===== Stored data

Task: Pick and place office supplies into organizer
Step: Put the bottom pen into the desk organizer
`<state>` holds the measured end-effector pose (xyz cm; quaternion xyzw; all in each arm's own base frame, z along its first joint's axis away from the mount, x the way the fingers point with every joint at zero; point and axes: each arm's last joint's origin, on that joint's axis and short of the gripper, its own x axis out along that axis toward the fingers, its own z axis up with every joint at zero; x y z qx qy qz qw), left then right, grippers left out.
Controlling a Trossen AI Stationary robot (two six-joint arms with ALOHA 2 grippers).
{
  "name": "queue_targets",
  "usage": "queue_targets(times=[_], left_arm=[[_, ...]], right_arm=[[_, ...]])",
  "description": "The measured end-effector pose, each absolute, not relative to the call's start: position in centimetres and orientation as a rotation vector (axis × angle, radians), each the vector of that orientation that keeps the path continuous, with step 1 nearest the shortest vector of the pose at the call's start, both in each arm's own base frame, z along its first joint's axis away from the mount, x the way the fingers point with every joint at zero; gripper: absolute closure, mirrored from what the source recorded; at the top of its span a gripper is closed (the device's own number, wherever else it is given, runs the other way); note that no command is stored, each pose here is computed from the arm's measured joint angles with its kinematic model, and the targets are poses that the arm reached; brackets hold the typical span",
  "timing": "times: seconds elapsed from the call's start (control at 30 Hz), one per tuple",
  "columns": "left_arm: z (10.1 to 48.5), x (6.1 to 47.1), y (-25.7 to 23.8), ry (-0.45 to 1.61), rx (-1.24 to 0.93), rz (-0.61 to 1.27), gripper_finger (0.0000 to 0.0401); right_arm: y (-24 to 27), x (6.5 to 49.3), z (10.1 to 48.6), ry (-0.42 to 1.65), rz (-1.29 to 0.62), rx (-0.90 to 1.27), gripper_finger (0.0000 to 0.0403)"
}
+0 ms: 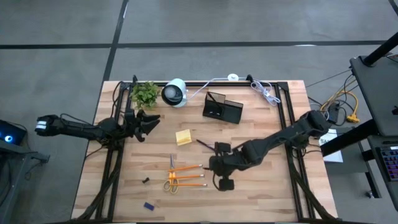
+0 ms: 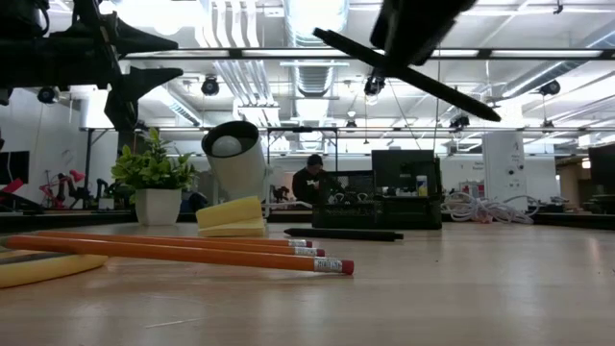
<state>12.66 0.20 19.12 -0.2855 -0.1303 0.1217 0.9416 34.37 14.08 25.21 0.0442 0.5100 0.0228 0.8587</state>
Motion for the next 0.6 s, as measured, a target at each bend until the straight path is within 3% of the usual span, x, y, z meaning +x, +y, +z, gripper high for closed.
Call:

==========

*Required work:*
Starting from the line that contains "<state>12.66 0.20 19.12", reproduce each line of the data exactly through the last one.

*Exercise answer:*
<state>12.66 0.20 19.12 -0.2855 -0.1303 0.1217 0.9416 34.37 14.08 25.21 0.0442 0.5100 0.0228 0.8587</state>
Motion for the next 0.6 s, as measured, a target at each bend until the straight path is within 3% of the usual span, x, y, z meaning +x, +y, +z, gripper high for closed.
Call:

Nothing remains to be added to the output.